The production code needs to be written.

//eeprom_controller.h
bool eeprom_write_buffer(uint32_t address, const uint8_t* w_data, uint16_t length);

//eeprom_controller.c
bool eeprom_write_buffer(uint32_t address, const uint8_t* w_data, uint16_t length)
{
    bool op_status = false;
    flash_write(address, w_data, length);
    op_status = true;
    return op_status;
}

This function also has three parameters. An input parameter check is required. A first test case is when the address is less than EEPROM_SIZE. The second test case is when w_data is NULL(0). The third test case is where address + length is within the valid array index range.

//test_eeprom_controller.c
void test_eeprom_controller_write_buffer(void)
{
    uint32_t test_address_start;
    uint32_t test_length;
    uint16_t i;
    uint8_t test_value[5] = {0, 0 ,0, 0, 0};
    uint8_t read_value[5] = {0xFF, 0xFF, 0xFF, 0xFF, 0xFF};

    //input range sanity test
    TEST_ASSERT_EQUAL(false, eeprom_write_buffer(EEPROM_SIZE, &test_value[0], EEPROM_SIZE));
    TEST_ASSERT_EQUAL(false, eeprom_write_buffer(1, &test_value[0], EEPROM_SIZE));
    TEST_ASSERT_EQUAL(false, eeprom_write_buffer(0, &test_value[0], EEPROM_SIZE+1));
    TEST_ASSERT_EQUAL(false, eeprom_write_buffer(0, NULL, EEPROM_SIZE));

    test_address_start = 10;
    test_length = 3;
    eeprom_write_buffer(test_address_start, &test_value[0], test_length);
    eeprom_read_buffer(test_address_start, &read_value[0], test_length);
    for(i = 0 ; i < test_length; i++)
    {
        TEST_ASSERT_EQUAL(0, read_value[i]);
    }
}

The test will be failed because the current implementation only returns true. Let's add an input check. This check will be the same as eeprom_read_buffer.

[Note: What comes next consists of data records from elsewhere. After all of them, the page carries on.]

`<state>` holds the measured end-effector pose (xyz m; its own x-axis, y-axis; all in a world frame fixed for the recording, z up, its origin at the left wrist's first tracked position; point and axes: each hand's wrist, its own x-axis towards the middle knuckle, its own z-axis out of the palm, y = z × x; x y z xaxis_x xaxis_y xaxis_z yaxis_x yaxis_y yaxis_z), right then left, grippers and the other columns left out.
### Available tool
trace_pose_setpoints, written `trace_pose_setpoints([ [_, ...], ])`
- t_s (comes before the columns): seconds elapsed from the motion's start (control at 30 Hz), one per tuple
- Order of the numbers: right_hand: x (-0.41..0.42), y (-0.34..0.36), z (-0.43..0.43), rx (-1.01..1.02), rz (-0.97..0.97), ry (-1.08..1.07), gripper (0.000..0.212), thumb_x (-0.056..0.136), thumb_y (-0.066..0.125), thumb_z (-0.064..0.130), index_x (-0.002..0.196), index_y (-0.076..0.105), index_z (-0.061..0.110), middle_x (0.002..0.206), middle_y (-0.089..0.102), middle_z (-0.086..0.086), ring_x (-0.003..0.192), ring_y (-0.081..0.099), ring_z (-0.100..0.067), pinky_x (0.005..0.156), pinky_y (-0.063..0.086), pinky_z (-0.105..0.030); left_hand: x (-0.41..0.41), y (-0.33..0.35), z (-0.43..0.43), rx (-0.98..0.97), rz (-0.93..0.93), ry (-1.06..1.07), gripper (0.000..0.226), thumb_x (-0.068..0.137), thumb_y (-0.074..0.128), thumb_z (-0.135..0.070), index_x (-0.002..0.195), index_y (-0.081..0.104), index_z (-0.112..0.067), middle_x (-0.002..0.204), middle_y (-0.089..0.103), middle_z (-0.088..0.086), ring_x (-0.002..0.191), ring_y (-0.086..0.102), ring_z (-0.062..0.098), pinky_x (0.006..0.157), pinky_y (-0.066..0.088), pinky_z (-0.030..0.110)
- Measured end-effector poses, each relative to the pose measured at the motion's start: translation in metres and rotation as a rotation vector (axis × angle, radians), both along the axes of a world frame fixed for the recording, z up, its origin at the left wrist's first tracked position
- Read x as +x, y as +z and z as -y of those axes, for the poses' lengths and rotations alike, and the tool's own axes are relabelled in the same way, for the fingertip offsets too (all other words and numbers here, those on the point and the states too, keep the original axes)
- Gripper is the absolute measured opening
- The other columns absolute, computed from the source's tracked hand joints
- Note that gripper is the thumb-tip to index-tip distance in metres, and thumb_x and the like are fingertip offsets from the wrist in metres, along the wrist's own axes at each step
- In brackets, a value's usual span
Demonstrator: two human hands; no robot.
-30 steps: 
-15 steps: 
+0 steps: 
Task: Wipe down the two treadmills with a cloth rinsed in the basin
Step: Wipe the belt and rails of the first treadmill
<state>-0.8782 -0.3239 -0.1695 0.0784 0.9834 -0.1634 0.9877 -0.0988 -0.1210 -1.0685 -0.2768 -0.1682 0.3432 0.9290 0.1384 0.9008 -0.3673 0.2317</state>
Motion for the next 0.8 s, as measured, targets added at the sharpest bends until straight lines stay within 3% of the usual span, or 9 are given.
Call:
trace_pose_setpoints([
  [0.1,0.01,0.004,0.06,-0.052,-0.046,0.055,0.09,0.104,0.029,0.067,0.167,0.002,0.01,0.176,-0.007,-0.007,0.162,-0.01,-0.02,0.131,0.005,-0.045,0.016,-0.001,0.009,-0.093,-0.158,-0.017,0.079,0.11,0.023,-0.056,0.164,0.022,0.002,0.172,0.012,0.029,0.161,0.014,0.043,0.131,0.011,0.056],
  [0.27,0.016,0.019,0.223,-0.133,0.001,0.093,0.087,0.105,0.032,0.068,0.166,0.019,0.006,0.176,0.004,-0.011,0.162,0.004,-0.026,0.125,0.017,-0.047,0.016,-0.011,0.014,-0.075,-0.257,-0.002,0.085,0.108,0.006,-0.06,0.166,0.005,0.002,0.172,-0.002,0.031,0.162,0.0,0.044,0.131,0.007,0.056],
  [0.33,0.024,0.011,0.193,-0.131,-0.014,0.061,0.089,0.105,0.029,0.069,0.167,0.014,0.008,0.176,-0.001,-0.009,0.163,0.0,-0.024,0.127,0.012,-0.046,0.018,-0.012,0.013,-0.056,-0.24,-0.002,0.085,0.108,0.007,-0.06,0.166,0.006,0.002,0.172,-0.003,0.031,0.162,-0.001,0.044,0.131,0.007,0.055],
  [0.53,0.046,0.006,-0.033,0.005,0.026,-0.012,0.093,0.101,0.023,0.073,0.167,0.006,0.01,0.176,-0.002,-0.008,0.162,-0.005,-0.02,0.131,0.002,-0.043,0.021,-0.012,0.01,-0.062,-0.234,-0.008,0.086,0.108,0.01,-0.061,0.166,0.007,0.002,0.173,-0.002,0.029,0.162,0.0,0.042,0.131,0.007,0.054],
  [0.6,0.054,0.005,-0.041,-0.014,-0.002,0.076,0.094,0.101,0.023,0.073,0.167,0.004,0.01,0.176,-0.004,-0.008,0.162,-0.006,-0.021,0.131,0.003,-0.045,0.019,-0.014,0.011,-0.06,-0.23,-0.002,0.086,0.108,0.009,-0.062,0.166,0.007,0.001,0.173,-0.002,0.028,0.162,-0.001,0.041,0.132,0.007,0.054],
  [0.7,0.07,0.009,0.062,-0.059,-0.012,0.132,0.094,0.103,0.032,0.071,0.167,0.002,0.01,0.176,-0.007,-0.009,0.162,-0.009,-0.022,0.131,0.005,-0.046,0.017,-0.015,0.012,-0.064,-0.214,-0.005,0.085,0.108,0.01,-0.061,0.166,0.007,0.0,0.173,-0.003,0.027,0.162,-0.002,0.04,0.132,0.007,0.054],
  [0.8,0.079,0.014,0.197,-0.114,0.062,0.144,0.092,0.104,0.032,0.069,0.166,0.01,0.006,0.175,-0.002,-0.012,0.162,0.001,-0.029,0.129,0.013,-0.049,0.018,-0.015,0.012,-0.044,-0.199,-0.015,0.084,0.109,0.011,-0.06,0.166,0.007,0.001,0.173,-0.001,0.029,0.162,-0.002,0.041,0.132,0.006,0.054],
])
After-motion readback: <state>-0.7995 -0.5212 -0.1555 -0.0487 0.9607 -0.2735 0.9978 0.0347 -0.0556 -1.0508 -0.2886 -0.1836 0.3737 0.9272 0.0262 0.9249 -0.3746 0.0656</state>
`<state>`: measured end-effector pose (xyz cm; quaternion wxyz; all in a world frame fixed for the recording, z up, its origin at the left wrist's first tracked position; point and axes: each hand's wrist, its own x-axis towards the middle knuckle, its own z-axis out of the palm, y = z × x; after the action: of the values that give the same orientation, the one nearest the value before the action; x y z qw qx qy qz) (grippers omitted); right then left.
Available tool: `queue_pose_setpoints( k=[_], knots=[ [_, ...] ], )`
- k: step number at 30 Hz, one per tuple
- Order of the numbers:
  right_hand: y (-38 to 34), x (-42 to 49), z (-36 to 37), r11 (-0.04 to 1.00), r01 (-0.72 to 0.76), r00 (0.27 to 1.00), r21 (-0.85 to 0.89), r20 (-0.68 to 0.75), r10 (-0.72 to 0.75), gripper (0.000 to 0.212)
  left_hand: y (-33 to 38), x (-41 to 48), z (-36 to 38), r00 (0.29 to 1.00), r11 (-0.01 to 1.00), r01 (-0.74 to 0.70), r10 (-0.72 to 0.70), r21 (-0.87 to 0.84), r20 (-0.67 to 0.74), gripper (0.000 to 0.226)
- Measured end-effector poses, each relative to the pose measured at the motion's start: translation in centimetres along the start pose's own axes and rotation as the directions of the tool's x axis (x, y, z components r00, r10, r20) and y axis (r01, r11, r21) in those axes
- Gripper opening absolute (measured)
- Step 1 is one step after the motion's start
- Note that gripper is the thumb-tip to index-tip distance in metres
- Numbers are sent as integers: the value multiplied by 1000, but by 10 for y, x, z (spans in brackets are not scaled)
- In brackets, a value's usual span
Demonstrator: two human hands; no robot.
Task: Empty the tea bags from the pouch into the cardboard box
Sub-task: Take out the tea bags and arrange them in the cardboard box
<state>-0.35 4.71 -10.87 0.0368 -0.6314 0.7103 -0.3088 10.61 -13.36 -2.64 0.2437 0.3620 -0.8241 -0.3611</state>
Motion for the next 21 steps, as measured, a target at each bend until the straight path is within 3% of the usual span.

bool eeprom_write_buffer(uint32_t address, const uint8_t* w_data, uint16_t length)
{
    bool op_status = false;

    if(w_data != 0 && (address < EEPROM_SIZE) && ((address + length - 1) < EEPROM_SIZE))
    {
        flash_write(address, w_data, length);
        op_status = true;
    }

    return op_status;
}

Finally, all tests are passed and also production code is ready to go! This is the final post on developing eeprom_controller.c module. With the TDD process, it can write a good quality production code and prove the functionality by unit testing.